Yalnızca Reaktif CVE Analizine Güvenmeyin
Reaktif CVE analizine büyük ölçüde güvenen kuruluşlar çoğu zaman kendilerini, çoğu kritik bağlamdan veya kendi özel ortamlarıyla ilgisinden yoksun olan sürekli güvenlik açıkları akışı altında bunalmış halde buluyor. CVE odaklı araçlar, bilinen sorunları izlemek için yararlı olsa da, yanlışlıkla uyarı yorgunluğuna katkıda bulunabilir ve güvenlik açığı yönetimi iş yüklerini artırabilir. Bu araçlar, proaktif risk azaltmayı teşvik etmek yerine, dikkati en etkili tehditlere öncelik vermekten uzaklaştırabilir. Yazılımdaki gizli güvenlik sorunlarını ortaya çıkarmak için davranışsal analizlere odaklanan daha stratejik bir yaklaşıma geçiş, ekiplerin en önemli güvenlik açıklarını ele almasına ve genel güvenlik duruşunu güçlendirmesine olanak sağlayabilir.
Kapsamlı Yönetim ve İzleme Yoluyla Yazılım Güvenliğini Artırın
• Titiz Yazılım Envanterlerini Benimseyin: Üçüncü taraf ve niş uygulamalar da dahil olmak üzere kuruluş içinde kullanılan tüm yazılımlara ilişkin kapsamlı görünürlük sağlayın.
• Sürekli Risk İzlemeyi Benimseyin: Yazılımı güvenlik açıkları, yanlış yapılandırmalar ve davranışsal riskler açısından düzenli olarak değerlendirin.
• Talep Satıcısı Şeffaflığı: Güvenli SDLC uygulamalarına öncelik veren ve istismar edilebilir güvenlik açıklarının azaltılabilmesi için yazılım tarafından gerçekte hangi savunmasız bileşenlerin kullanıldığına odaklanan ayrıntılı Yazılım Malzeme Listeleri (SBOM’lar) sağlayan yazılım tedarikçileriyle çalışın.
• Davranış Analizinden Yararlanın: Aşırı izinlerin kötüye kullanımını veya güvenli olmayan işlevleri erken, hatta istismar yayılmadan önce tespit etmek için yazılım etkinliğini izleyin.
Çözüm
2025’te yazılım riskini anlama, rasyonelleştirme ve yönetme yeteneği, saldırganların önünde kalabilmek için gerekli hale gelecek.

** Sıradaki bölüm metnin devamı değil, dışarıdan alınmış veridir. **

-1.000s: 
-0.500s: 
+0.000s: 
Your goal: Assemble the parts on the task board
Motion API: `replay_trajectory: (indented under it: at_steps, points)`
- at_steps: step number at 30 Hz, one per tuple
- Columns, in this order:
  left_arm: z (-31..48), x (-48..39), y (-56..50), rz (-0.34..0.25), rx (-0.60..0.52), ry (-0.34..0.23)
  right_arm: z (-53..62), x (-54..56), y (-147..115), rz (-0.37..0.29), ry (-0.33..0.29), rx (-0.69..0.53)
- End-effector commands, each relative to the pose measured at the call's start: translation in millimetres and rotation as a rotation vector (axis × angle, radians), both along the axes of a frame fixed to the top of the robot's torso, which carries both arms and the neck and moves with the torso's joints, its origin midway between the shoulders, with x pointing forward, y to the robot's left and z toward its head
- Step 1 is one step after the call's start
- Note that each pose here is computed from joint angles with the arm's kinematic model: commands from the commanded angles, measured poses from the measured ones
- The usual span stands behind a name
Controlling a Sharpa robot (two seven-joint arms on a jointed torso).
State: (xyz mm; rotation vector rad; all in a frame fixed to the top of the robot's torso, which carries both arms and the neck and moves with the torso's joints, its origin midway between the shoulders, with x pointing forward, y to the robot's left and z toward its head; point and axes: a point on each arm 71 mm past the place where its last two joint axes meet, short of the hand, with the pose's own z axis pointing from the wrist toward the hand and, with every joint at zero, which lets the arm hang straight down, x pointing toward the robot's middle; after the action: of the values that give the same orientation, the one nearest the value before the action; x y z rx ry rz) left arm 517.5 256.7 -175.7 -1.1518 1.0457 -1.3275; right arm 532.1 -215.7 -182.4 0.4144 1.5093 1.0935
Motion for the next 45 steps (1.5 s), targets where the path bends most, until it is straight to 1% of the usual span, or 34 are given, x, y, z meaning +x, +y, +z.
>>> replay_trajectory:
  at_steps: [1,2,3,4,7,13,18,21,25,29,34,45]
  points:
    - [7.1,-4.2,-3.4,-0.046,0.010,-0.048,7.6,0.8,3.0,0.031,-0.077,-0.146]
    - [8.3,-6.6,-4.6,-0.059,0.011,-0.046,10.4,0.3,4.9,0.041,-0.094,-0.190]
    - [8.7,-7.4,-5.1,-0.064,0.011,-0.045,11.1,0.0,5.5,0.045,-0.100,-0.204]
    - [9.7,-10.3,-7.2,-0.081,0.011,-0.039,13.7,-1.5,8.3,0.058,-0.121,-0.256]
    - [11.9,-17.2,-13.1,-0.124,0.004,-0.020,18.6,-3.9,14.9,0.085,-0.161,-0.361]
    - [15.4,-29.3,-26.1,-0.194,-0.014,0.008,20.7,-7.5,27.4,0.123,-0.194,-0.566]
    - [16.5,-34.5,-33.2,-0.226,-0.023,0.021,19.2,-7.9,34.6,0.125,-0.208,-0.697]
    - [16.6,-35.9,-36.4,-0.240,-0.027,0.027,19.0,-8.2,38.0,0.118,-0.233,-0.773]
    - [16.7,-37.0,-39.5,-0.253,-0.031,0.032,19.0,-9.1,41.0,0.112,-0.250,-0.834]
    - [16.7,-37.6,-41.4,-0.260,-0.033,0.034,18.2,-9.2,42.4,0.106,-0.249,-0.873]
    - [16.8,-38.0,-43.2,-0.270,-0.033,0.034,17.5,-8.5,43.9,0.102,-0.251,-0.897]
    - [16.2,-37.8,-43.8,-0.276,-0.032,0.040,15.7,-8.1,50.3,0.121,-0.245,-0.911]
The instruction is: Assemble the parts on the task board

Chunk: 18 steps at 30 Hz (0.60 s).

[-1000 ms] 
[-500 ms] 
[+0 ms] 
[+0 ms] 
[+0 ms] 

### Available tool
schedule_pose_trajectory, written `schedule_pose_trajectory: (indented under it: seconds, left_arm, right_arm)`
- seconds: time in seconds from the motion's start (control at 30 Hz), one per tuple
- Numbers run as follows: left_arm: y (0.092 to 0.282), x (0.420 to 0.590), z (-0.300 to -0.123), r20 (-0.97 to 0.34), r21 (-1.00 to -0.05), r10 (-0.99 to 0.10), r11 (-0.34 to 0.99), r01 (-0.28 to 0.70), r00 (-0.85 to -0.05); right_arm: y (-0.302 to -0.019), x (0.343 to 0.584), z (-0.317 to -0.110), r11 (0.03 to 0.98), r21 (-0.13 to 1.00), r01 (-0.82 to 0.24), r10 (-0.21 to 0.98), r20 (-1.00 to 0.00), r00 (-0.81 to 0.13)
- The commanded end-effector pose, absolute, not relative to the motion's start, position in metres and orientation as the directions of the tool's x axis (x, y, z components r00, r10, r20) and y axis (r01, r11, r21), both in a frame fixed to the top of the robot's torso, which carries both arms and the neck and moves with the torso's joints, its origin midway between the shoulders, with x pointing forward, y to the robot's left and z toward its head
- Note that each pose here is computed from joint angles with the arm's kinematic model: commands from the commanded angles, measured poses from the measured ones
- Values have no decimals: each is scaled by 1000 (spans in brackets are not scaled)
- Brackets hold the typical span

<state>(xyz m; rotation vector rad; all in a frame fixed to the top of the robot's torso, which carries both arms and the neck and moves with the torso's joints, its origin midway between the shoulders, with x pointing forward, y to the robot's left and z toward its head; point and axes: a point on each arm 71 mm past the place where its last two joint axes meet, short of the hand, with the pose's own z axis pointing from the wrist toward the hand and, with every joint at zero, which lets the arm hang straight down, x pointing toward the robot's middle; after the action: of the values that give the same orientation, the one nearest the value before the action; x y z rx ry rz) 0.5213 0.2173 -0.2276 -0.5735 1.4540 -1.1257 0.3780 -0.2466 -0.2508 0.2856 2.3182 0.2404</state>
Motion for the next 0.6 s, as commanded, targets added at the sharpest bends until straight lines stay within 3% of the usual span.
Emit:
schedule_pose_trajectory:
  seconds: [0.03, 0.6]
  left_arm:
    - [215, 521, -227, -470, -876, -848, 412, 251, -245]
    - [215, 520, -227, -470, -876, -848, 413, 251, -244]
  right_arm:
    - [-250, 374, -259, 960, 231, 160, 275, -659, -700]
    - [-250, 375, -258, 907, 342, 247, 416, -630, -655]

Görünürlük, hesap verebilirlik ve stratejik önceliklendirmeye dayalı olarak üçüncü taraf yazılım risklerini yönetmeye yönelik proaktif, birleşik bir yaklaşımı benimseyen kuruluşlar, yalnızca güvenlik açıklarını azaltmakla kalmayacak, aynı zamanda daha fazla dayanıklılığı da teşvik edecektir.
Reklam
LinkedIn grubumuz “Bilgi Güvenliği Topluluğu”nda 500.000’den fazla siber güvenlik profesyoneline katılın!